Preparation and stability study of norfloxacin-loaded solid lipid nanoparticle suspensions

This work aims to develop norfloxacin-loaded solid lipid nanoparticle (NFX-SLN) suspensions as a novel formulation. NFX-SLN suspensions were prepared by hot homogenization and ultrasonic technique. The stability of the suspensions was studied after stored at 4°C and room temperature from 3 to 9 months. The physicochemical characteristics of the NFX-SLN, in vitro release patterns, in vitro antibacterial activity and in vivo therapeutic efficacy in mice after infection with Escherichia coli were conducted and used to evaluate the stability of the suspension. The results showed that the mean diameter (MD), polydispersity index (PDI), zeta potential (ZP) and loading capacity (LC) of nanoparticles were 250±5 nm, 0.256±0.065, -31.1±1.85 mV and 9.63±0.16%, respectively. After 9 months of storage at 4°C, the NFX-SLN showed no significant changes in MD, PDI and LC except a miner change in ZP. Moreover, the stored suspension displayed same sustained release patterns and in vitro sustained bactericidal activities as that of the fresh preparation. In vivo therapeutic results revealed that the stored suspension had similar enhanced therapeutic efficacy as the fresh preparation compared with native drug.

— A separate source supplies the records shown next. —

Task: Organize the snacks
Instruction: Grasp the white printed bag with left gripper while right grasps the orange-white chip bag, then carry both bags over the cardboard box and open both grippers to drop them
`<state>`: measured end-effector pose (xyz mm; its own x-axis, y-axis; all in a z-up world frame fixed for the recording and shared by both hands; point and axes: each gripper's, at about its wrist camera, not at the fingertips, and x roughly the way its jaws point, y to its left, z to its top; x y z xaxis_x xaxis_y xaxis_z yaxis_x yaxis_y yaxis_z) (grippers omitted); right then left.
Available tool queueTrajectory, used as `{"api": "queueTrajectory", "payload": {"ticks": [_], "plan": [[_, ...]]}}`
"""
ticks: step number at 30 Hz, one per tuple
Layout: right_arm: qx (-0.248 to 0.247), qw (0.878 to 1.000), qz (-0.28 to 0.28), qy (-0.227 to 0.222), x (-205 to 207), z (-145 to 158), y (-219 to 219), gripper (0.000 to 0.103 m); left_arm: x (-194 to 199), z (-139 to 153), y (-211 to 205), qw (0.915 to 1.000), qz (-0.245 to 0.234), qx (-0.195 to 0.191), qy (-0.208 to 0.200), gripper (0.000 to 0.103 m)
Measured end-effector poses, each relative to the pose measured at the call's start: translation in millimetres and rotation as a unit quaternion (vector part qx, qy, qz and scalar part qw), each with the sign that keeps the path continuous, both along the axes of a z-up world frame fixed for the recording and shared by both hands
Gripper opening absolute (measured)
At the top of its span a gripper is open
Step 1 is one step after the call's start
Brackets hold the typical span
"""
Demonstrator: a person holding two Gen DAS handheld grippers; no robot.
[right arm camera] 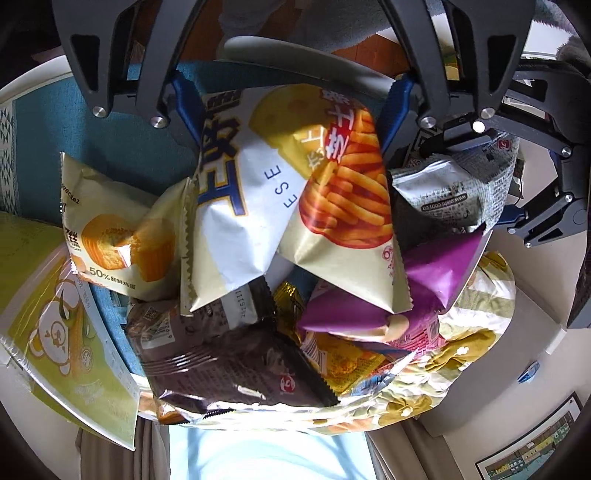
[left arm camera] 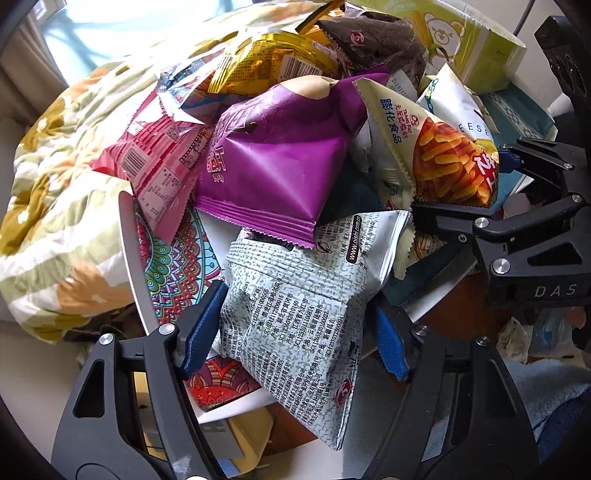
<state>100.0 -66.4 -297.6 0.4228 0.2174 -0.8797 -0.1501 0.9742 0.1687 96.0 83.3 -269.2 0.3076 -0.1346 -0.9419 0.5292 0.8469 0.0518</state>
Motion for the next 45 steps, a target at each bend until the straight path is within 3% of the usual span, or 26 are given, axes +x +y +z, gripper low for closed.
{"api": "queueTrajectory", "payload": {"ticks": [7,14,22,25,26,30,35,45], "plan": [[0.001,1.000,-0.009,-0.023,-7.8,30.2,-9.2,0.075,-18.4,30.9,-2.7,0.9998,-0.004,-0.013,-0.014,0.071],[-0.006,0.998,-0.024,-0.052,-17.6,70.8,-11.8,0.075,-33.9,74.0,-14.4,0.9979,-0.015,-0.051,-0.038,0.071],[-0.027,0.994,-0.067,-0.084,-20.7,130.2,-55.1,0.075,-30.2,121.0,-47.4,0.9918,-0.041,-0.091,-0.080,0.069],[-0.032,0.991,-0.085,-0.095,-16.0,147.0,-79.1,0.076,-23.7,129.4,-69.8,0.9902,-0.045,-0.095,-0.092,0.063],[-0.030,0.991,-0.089,-0.098,-13.9,151.9,-87.4,0.076,-19.7,129.8,-77.3,0.9899,-0.043,-0.098,-0.093,0.057],[-0.008,0.990,-0.096,-0.107,-4.9,157.6,-122.7,0.076,4.4,121.3,-112.6,0.9904,-0.016,-0.118,-0.071,0.054],[0.014,0.991,-0.072,-0.108,12.1,155.8,-164.4,0.076,27.2,119.3,-138.4,0.9884,0.054,-0.128,-0.062,0.053],[0.027,0.991,-0.025,-0.125,68.8,184.9,-255.1,0.076,82.5,168.4,-220.1,0.9729,0.120,-0.157,-0.121,0.053]]}}
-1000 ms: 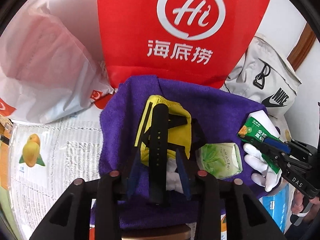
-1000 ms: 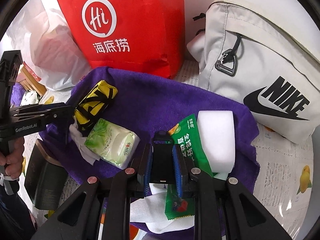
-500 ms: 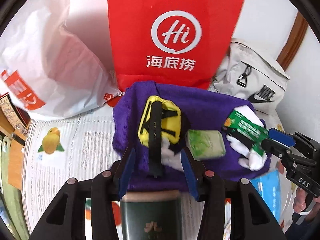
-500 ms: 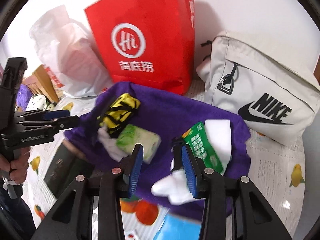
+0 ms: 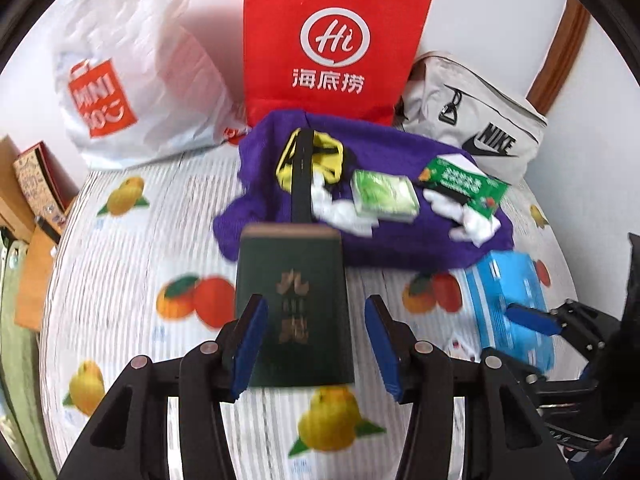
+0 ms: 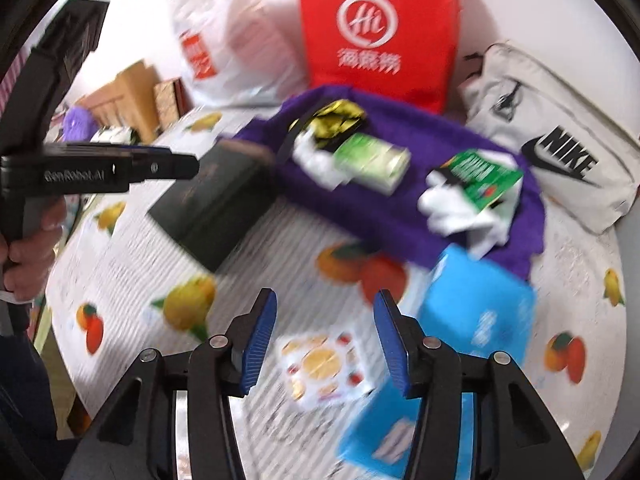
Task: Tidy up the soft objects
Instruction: 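Grasp the orange-print snack packet with the right tool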
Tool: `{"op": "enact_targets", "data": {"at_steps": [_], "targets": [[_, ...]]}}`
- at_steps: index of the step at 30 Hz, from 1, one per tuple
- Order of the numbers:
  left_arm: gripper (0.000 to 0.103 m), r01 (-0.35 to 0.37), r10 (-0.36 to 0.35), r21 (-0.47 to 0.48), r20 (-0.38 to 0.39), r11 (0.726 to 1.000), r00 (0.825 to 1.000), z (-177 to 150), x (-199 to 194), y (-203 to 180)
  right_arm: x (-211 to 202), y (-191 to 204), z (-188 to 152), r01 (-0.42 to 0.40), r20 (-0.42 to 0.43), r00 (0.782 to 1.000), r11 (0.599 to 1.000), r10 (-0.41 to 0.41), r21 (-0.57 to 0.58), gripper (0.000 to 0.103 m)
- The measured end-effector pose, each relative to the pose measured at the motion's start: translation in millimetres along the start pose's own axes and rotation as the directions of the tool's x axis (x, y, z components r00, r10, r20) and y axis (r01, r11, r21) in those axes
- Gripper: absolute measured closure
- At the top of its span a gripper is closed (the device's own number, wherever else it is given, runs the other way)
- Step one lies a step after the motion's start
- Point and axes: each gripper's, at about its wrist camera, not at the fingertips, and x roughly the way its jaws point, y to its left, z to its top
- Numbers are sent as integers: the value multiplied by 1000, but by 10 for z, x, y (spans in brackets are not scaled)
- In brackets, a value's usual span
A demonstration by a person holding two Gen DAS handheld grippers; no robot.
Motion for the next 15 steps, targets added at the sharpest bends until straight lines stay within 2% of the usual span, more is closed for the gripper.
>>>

At room temperature the formulation was stable for 3 months, but the LC, ZP and PDI changed and the suspension displayed accelerated release and weakened in vitro antibacterial activity after 6 months. These results demonstrate that NFX-SLN suspensions could be a promising formulation for enhanced pharmacological activity of norfloxacin and were stable at 4°C and less stable at room temperature.